Required action
Drop the images; return everything else in the listing below exactly.

[Provided data Boundary: Start]

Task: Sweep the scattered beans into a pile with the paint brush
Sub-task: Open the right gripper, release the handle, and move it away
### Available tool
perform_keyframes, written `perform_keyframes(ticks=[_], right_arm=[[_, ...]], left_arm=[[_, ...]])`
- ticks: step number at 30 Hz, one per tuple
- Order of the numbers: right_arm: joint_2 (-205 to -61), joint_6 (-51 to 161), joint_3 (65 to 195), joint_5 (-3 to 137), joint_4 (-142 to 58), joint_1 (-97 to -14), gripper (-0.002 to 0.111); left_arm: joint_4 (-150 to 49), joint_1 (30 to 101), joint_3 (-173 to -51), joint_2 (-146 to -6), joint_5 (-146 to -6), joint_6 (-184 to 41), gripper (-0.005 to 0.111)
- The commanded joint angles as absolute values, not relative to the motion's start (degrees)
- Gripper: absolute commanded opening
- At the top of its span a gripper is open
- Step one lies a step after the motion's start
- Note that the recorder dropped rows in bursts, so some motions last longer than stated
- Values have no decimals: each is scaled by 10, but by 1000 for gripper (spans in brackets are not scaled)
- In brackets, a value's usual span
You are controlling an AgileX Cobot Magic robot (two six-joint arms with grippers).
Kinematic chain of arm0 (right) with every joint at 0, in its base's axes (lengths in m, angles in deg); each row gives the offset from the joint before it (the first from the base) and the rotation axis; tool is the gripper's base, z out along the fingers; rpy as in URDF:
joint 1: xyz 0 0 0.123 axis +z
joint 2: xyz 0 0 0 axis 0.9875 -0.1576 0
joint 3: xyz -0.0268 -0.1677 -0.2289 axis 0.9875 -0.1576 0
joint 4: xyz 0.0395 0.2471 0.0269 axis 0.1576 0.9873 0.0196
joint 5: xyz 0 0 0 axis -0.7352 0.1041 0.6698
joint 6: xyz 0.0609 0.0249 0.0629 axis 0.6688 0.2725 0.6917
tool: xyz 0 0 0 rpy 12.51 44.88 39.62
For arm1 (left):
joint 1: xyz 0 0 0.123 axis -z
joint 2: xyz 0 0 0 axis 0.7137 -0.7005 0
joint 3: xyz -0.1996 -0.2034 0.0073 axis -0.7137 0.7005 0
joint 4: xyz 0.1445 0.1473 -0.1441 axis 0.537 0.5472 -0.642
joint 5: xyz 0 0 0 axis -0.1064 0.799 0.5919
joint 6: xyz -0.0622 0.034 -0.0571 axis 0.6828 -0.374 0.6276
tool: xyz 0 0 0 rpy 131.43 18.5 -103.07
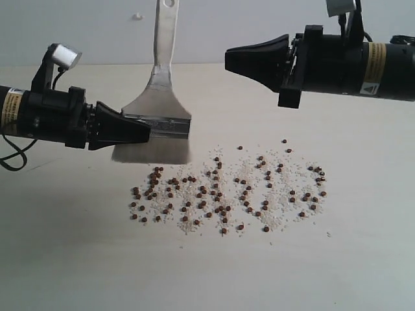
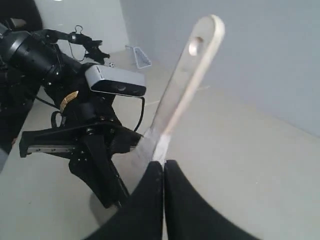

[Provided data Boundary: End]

Problem solution
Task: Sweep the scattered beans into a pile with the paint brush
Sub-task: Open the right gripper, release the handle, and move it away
### Available tool
perform_keyframes, written `perform_keyframes(ticks=[_], right_arm=[[_, ...]], left_arm=[[_, ...]])`
- ticks: step number at 30 Hz, one per tuple
- Order of the numbers: right_arm: joint_2 (-205 to -61), joint_6 (-51 to 161), joint_3 (65 to 195), joint_5 (-3 to 137), joint_4 (-142 to 58), joint_1 (-97 to -14), gripper (-0.002 to 0.111); left_arm: joint_4 (-150 to 49), joint_1 (30 to 101), joint_3 (-173 to -51), joint_2 (-146 to -6), joint_5 (-146 to -6), joint_6 (-184 to 41), gripper (-0.005 to 0.111)
- The commanded joint angles as absolute values, not relative to the motion's start (degrees)
- Gripper: absolute commanded opening
- At the top of its span a gripper is open
- Step one lies a step after the motion's start
- Note that the recorder dropped rows in bursts, so some motions last longer than stated
- Values have no decimals: each is scaled by 10, but by 1000 for gripper (spans in brackets are not scaled)
- In brackets, a value's usual span
You are controlling an AgileX Cobot Magic robot (two six-joint arms with grippers).
Kinematic chain of arm0 (right) with every joint at 0, in its base's axes (lengths in m, angles in deg); each row gives the offset from the joint before it (the first from the base) and the rotation axis; tool is the gripper's base, z out along the fingers; rpy as in URDF:
joint 1: xyz 0 0 0.123 axis +z
joint 2: xyz 0 0 0 axis 0.9875 -0.1576 0
joint 3: xyz -0.0268 -0.1677 -0.2289 axis 0.9875 -0.1576 0
joint 4: xyz 0.0395 0.2471 0.0269 axis 0.1576 0.9873 0.0196
joint 5: xyz 0 0 0 axis -0.7352 0.1041 0.6698
joint 6: xyz 0.0609 0.0249 0.0629 axis 0.6688 0.2725 0.6917
tool: xyz 0 0 0 rpy 12.51 44.88 39.62
For arm1 (left):
joint 1: xyz 0 0 0.123 axis -z
joint 2: xyz 0 0 0 axis 0.7137 -0.7005 0
joint 3: xyz -0.1996 -0.2034 0.0073 axis -0.7137 0.7005 0
joint 4: xyz 0.1445 0.1473 -0.1441 axis 0.537 0.5472 -0.642
joint 5: xyz 0 0 0 axis -0.1064 0.799 0.5919
joint 6: xyz -0.0622 0.034 -0.0571 axis 0.6828 -0.374 0.6276
tool: xyz 0 0 0 rpy 131.43 18.5 -103.07

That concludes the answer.